Description of the task
A word-for-word repetition of all the entries is needed.

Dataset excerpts
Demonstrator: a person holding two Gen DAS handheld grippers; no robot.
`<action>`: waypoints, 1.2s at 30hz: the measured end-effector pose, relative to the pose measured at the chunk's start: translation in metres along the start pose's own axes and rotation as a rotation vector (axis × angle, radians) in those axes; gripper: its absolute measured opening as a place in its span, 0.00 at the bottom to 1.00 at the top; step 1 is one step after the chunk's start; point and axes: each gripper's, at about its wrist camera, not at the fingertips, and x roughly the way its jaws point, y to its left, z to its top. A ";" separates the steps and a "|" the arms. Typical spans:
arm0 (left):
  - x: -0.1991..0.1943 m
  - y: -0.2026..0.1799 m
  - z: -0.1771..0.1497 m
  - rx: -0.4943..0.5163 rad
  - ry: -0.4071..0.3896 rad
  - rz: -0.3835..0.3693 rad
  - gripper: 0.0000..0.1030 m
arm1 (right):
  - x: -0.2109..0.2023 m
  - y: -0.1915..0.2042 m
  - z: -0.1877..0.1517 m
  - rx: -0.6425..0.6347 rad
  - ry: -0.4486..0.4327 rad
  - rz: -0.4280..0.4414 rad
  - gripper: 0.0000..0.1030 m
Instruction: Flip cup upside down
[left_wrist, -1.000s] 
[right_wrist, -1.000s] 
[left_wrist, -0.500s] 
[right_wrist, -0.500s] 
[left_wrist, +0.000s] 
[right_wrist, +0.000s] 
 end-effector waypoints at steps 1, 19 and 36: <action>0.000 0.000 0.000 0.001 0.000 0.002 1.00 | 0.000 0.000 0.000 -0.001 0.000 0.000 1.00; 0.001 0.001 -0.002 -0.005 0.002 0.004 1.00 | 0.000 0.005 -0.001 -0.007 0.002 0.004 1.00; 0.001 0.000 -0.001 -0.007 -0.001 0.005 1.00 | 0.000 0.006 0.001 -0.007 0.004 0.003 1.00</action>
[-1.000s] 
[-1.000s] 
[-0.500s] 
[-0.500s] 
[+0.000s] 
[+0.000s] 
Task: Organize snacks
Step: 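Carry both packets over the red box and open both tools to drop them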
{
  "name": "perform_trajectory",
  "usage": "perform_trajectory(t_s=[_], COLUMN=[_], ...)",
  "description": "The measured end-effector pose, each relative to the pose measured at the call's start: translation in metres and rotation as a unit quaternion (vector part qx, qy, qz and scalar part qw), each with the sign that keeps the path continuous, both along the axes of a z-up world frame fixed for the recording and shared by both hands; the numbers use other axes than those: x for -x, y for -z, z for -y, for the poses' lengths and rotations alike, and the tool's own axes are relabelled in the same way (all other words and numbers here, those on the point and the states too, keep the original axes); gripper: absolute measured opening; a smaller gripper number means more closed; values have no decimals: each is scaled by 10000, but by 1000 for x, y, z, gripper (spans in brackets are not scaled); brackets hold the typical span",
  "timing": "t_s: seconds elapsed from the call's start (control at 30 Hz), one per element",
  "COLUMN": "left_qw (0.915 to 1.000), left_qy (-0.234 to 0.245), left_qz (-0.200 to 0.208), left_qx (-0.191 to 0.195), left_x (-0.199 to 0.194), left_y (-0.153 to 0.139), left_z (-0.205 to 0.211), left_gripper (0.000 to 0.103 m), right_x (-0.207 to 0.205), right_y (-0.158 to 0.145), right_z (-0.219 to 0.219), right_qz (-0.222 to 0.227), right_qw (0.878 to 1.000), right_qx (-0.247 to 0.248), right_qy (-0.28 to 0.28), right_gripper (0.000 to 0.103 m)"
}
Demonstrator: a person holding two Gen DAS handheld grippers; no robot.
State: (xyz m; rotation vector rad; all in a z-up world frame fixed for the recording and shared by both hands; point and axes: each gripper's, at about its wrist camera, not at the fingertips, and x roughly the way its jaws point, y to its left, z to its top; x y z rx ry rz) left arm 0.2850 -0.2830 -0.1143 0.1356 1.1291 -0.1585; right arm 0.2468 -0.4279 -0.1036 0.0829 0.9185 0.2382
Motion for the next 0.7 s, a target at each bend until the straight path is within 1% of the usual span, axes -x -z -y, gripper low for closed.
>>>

Response area
Demonstrator: a person holding two Gen DAS handheld grippers; no robot.
`<action>`: waypoints, 1.2s at 30hz: the measured end-effector pose, relative to the pose measured at the chunk's start: translation in metres along the start pose's own axes and rotation as a rotation vector (axis × angle, radians) in those axes; gripper: its absolute measured opening as a place in its span, 0.00 at the bottom to 1.00 at the top; step 1 is one step after the chunk's start; point and axes: each gripper's, at about its wrist camera, not at the fingertips, and x roughly the way its jaws point, y to its left, z to its top. A ";" separates the steps and a "|" the arms. Typical spans:
arm0 (left):
  - x: -0.1991..0.1943 m
  - y: -0.2026..0.1799 m
  - z: -0.1771..0.1497 m
  - rx: -0.4943..0.5163 rad
  - ry: -0.4071..0.3896 rad
  - rz: -0.3835..0.3693 rad
  - gripper: 0.0000..0.1030 m
arm1 (right):
  - x: -0.2109..0.2023 m
  - y: -0.1915..0.2042 m
  - z: -0.1877..0.1517 m
  - rx: -0.6425..0.6347 rad
  - ry: -0.4486..0.4327 rad
  - rz: -0.4280..0.4414 rad
  - gripper: 0.0000..0.1030 m
Instruction: Flip cup upside down
[left_wrist, -1.000s] 
[right_wrist, -1.000s] 
[left_wrist, -0.500s] 
[right_wrist, -0.500s] 
[left_wrist, +0.000s] 
[right_wrist, +0.000s] 
 end-effector waypoints at steps 1, 19 and 36: <action>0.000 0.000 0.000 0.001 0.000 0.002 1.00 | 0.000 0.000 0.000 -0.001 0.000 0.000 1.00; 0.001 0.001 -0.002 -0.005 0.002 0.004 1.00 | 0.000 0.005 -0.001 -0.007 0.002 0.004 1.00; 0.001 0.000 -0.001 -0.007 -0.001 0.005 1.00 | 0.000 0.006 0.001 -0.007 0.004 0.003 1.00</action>
[-1.000s] 
[-1.000s] 
[-0.500s] 
[-0.500s] 
[+0.000s] 
[+0.000s] 
Task: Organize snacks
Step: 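Carry both packets over the red box and open both tools to drop them
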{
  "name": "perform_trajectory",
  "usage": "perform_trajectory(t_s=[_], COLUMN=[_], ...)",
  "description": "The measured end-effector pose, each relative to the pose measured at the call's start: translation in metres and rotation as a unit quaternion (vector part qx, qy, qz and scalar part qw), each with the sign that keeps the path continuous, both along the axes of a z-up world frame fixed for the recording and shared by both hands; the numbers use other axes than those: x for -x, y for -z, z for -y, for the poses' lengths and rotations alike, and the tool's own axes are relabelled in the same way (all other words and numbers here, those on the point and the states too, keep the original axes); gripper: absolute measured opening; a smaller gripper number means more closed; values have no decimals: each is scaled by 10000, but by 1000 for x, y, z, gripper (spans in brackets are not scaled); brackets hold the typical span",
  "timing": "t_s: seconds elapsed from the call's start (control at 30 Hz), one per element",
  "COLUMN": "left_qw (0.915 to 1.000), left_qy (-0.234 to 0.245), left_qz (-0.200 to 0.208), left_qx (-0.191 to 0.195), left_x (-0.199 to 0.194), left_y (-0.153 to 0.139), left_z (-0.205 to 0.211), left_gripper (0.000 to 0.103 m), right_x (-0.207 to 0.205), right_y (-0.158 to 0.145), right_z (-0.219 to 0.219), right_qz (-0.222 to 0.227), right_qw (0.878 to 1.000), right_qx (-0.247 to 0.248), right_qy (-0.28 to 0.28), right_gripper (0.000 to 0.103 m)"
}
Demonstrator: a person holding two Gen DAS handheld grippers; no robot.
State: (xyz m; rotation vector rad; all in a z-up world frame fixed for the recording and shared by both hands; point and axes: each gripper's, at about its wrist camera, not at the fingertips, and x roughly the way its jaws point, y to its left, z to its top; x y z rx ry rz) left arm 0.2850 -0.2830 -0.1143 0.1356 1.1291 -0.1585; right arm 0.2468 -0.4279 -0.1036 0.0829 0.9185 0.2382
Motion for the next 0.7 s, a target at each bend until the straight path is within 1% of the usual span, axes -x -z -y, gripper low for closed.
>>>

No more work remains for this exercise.